▶ PROBLEM DETAILS:
Each line of the data that includes "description" must be copied.
Start of DATA PROVIDED
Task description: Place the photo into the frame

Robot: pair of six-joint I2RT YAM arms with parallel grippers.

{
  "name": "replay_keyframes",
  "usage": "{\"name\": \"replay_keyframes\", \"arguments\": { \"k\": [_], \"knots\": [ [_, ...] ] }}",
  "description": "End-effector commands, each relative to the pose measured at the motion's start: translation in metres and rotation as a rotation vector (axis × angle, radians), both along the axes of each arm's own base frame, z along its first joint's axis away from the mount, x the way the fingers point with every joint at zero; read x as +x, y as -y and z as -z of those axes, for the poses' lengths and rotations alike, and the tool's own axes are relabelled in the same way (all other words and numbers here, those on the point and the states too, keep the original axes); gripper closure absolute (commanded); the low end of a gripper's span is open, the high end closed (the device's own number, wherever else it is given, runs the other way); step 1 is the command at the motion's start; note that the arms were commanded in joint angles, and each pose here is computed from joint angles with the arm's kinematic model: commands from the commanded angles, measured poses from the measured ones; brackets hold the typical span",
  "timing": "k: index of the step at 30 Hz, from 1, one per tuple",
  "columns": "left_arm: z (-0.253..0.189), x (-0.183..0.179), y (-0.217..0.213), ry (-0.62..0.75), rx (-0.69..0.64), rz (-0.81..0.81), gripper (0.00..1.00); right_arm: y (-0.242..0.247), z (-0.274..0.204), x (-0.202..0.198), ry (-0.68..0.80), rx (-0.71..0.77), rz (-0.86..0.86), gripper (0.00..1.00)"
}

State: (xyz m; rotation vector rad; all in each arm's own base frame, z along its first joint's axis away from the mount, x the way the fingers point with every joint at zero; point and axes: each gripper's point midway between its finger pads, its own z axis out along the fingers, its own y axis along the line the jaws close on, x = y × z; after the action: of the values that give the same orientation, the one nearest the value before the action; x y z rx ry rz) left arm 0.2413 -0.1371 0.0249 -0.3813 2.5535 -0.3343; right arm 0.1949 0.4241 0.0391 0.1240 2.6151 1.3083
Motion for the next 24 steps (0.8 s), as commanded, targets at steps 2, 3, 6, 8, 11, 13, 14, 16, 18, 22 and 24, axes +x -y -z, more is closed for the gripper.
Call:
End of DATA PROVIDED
▶ YOUR RESPONSE:
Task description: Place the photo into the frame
  "description": "End-effector commands, each relative to the pose measured at the motion's start: translation in metres and rotation as a rotation vector (axis × angle, radians), both along the axes of each arm's own base frame, z along its first joint's axis away from the mount, x the way the fingers point with every joint at zero; read x as +x, y as -y and z as -z of those axes, for the poses' lengths and rotations alike, and the tool's own axes are relabelled in the same way (all other words and numbers here, those on the point and the states too, keep the original axes); gripper closure absolute (commanded); the low end of a gripper's span is open, the high end closed (the device's own number, wherever else it is given, runs the other way); step 1 is the command at the motion's start; note that the arms were commanded in joint angles, and each pose here is computed from joint angles with the arm's kinematic model: commands from the commanded angles, measured poses from the measured ones; brackets hold the typical span",

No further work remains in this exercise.